The shadowy figure’s lips quirked, smiling, but the face was so smooth it was hard to tell. It was almost a cross between a smile and a frowning grimace. The face was unfinished, like the person who sculpted the face stopped halfway through. “ I am the last of the Mind Uploaders.” My confusion must have appeared on my face, because the... Mind Uploader asked another question. “ Do you know what I am?” It asked. 
“ No.”
“ Strange, judging from your profile, you match another young man that worked here and I never saw again. Minas, his name was I believe.” 
I gasped horrified “ That’s my brother. So he was practicing sorcery!” 
They were right I thought numbly, my parents, the Knights, the High Court....sorcery was pure evil! My mind changed when the Uploader spoke again. The being thought over my words. “ If you mean technology, then no. At least, not exactly. He was like you, fearful of understanding the technology your people have forgotten. Did you know that once a long time ago, Earth was the centre of a mighty Empire, then a Federation of worlds? How can technology be evil if it can bring you such things?” The Mind Uploader raised its....hand, it was like a mittened paw really. “ Don’t go,” it said, “ I miss having somebody to talk to.” 
Although I was terrified of discovery, I couldn’t help but go down to the Lower levels. The Mind Uploader had already worked its sorcery on my mind.

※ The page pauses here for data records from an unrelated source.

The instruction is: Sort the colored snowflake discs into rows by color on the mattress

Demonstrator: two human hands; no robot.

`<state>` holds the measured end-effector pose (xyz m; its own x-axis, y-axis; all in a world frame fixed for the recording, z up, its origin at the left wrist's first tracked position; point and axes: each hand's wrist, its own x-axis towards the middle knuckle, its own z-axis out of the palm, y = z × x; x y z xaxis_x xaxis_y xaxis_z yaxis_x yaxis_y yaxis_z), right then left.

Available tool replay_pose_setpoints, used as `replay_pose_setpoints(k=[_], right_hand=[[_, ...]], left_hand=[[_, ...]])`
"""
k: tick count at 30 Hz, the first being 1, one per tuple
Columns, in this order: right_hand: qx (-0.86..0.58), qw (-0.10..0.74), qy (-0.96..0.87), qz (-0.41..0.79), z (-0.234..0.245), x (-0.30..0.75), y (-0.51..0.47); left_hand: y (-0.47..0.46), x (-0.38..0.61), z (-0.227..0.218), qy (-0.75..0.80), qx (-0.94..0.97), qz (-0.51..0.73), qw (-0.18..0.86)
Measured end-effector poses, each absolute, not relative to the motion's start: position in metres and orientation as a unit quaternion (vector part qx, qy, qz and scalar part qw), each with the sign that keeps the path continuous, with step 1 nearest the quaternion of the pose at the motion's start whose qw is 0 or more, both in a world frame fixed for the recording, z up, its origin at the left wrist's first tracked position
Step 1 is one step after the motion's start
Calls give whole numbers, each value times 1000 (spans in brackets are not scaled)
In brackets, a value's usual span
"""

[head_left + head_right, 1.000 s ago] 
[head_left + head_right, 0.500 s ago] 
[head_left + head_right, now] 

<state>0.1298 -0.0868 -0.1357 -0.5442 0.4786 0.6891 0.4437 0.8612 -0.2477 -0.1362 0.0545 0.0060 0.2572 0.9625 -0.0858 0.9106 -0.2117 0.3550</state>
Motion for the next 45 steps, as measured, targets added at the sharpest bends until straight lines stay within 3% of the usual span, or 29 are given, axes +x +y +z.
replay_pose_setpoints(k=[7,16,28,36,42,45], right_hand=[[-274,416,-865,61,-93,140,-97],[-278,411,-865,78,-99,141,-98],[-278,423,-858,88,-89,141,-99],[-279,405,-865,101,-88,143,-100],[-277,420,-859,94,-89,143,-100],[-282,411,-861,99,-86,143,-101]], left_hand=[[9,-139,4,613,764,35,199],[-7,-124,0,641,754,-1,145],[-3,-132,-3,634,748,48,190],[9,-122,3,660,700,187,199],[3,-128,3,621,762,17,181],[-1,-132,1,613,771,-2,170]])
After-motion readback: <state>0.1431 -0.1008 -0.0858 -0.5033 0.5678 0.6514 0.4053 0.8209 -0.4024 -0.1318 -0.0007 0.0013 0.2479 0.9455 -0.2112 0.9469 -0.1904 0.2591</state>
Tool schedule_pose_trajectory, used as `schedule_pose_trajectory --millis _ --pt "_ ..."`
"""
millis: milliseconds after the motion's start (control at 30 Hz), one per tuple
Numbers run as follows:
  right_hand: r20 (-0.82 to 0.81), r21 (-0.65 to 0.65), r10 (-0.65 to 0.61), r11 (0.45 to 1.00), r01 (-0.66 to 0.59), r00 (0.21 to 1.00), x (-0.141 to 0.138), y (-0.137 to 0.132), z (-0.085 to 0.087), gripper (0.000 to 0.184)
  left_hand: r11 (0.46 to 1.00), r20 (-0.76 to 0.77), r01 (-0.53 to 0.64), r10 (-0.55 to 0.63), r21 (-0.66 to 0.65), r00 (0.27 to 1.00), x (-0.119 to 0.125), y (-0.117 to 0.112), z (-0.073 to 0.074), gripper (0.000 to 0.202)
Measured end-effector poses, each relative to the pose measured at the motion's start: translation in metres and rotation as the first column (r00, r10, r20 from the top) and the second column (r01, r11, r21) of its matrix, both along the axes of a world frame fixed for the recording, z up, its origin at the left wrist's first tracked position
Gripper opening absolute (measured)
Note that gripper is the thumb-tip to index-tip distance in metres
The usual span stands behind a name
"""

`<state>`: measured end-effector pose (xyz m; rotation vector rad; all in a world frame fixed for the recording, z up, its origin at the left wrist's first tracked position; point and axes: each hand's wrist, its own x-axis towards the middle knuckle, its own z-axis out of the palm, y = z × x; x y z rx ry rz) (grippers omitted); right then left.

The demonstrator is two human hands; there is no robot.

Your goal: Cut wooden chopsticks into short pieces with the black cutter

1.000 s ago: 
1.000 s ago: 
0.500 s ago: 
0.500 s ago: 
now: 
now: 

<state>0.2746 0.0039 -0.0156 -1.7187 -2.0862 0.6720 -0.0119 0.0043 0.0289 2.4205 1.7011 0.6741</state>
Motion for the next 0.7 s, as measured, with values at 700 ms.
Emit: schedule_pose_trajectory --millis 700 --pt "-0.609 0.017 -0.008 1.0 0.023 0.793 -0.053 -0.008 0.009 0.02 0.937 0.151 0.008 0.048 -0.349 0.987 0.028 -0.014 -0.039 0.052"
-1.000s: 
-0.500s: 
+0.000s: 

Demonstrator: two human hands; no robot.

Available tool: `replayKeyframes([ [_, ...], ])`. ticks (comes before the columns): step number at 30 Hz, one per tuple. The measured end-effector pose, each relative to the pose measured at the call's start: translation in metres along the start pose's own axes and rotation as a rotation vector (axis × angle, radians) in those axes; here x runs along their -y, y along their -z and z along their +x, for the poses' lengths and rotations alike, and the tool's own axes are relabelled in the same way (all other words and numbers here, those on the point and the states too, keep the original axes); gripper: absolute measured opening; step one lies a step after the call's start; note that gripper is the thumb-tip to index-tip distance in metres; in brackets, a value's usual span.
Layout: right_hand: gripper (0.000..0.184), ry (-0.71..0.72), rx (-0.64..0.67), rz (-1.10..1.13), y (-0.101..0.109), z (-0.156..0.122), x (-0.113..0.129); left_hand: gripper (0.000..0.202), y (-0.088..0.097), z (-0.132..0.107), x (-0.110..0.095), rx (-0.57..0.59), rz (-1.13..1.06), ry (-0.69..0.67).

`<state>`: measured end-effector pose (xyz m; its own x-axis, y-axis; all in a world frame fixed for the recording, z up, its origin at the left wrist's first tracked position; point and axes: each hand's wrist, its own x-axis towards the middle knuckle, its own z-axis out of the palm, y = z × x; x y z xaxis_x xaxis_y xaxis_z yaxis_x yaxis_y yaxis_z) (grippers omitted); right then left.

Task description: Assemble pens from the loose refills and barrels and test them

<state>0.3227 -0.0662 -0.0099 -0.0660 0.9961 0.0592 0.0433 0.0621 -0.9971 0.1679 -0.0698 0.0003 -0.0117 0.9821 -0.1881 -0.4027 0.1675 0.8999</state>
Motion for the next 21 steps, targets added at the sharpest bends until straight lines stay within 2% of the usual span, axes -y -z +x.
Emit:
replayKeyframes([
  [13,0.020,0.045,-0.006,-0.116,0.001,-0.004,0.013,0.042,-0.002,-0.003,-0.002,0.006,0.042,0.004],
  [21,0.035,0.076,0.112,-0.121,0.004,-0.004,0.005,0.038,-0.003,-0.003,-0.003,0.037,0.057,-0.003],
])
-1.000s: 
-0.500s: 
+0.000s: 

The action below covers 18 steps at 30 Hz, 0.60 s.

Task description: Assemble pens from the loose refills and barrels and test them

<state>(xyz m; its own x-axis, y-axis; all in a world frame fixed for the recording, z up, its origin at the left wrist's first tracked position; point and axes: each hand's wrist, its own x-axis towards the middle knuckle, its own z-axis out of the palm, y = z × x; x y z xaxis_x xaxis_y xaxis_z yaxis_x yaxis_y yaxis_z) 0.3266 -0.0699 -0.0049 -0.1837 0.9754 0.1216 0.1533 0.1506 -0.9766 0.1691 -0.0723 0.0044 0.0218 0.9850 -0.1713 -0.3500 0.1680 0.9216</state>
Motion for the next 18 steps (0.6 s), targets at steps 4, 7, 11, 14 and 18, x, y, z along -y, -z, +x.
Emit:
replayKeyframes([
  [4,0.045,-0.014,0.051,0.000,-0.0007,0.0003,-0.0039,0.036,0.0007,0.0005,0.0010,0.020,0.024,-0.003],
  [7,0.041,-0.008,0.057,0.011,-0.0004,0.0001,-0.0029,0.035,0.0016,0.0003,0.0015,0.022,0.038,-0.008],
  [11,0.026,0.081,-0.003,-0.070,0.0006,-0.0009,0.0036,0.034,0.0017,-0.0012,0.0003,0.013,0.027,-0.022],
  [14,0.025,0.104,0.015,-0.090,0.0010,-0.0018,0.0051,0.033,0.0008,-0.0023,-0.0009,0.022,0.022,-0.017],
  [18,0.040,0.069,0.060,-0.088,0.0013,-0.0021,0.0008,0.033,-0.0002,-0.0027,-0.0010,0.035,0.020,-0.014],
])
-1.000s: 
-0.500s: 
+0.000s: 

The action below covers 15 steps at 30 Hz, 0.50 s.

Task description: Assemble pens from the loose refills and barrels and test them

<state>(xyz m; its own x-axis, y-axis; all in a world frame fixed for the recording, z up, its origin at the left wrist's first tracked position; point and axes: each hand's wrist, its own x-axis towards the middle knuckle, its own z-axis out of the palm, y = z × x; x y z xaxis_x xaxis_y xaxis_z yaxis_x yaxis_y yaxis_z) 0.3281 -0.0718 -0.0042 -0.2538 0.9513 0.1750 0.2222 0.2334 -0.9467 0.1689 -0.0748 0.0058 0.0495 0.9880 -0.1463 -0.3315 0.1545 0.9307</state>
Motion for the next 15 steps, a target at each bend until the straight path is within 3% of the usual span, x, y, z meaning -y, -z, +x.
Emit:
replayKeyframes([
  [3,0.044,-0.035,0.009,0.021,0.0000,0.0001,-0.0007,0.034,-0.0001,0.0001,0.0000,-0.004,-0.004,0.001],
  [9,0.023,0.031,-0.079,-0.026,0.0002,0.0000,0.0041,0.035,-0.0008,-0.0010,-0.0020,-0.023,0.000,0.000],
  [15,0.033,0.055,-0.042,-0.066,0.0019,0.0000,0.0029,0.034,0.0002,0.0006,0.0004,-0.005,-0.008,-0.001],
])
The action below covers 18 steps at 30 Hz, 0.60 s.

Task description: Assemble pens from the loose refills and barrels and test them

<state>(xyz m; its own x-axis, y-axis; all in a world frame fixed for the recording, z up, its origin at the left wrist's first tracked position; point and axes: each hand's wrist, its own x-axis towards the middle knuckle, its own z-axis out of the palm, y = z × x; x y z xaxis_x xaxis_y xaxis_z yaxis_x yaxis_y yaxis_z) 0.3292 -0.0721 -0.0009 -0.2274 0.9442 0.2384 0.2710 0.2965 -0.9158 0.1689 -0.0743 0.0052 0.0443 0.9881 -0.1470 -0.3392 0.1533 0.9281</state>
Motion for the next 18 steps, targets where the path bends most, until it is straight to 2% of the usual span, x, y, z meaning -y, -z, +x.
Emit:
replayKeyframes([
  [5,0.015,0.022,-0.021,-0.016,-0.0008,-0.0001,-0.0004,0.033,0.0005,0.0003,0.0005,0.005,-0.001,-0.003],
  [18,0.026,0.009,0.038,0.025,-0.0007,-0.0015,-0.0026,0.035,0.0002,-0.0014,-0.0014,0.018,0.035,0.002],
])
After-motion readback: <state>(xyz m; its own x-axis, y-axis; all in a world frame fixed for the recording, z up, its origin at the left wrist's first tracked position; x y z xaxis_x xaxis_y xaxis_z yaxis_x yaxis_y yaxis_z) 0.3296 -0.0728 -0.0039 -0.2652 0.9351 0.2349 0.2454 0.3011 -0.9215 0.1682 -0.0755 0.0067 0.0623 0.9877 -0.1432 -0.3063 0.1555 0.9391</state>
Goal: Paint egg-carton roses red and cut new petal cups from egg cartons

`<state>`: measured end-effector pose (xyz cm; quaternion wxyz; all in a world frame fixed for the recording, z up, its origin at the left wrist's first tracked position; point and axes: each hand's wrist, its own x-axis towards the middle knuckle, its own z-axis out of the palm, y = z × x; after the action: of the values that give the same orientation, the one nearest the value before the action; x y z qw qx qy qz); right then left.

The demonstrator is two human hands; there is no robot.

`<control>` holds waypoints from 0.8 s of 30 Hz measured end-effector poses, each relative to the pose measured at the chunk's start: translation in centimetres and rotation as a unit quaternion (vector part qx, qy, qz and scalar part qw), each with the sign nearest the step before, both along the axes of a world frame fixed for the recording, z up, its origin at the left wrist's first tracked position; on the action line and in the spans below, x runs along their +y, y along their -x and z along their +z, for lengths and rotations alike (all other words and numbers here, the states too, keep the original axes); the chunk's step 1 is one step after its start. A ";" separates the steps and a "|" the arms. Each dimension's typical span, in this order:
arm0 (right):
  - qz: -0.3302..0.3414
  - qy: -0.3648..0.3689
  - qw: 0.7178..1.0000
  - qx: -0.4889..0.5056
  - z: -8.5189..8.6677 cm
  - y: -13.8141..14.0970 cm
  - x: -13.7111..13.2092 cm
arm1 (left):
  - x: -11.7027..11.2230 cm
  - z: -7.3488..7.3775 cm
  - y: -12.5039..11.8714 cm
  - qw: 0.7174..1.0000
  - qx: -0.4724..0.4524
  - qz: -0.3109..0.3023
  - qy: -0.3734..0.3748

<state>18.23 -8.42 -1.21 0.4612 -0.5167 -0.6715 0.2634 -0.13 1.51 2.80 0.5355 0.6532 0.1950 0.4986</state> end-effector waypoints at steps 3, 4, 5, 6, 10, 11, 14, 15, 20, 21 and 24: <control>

On the first day, it had drawn my to stand on the platform it stood on, and ‘downloaded’ information into my brain. History spanning centuries, places and beings from across the galaxies, technology pouring into my mind like sauce over a piece of steak. I could now read, write, calculate numbers in my head, opening myself up to possibilities I’d never believed or thought about before. 
To have more knowledge downloaded in my mind, I just needed to stand on the metal plate, then it started. Knowledge trickled into my head. For the first time, the Uploader had to force me over there, pulled by an unseen force I later learnt was called an attraction beam. Now, I went up willingly, looking forwards to the new knowledge I would be receiving. 
“ So my brother discovered you. What then?” I asked one day. 
The Uploader didn’t reply at first, busy selecting the information intake before he responded. “ Like you, he was afraid of me, afraid of the High Court.” It scoffed. “ Fools, the lot of them. They used to use technology, or sorcery as you refer to it.”
I couldn’t believe it. “ The High Court uses technology?” 
“ Yes, They still do, though in secrecy. Those Knights, for example, they’re products of genetic engineering and robotics. The High Court recruits them secretly, going out late at night, kidnapping them or stealing from cradles when they’re young. Its better with infants, because then the mind is more open to mental manipulation. They’re cybernetic organisms now.” 
Thanks to the Uploading, I knew what a cybernetic organism was, a cross between a robot and a person. Now I knew the exact design of cyborgs, knew where the neutron power sources were, the nanobots going around uploading and repairing circuits. It explained so much, like how the Knights never took off their helmets. It also explained the kidnappings annually, and why the High Court didn’t do anything about it. 
I thought quickly, and the thought entered the mind of the Uploader computer. “ Yes. I can show you how to destroy the Knights.” 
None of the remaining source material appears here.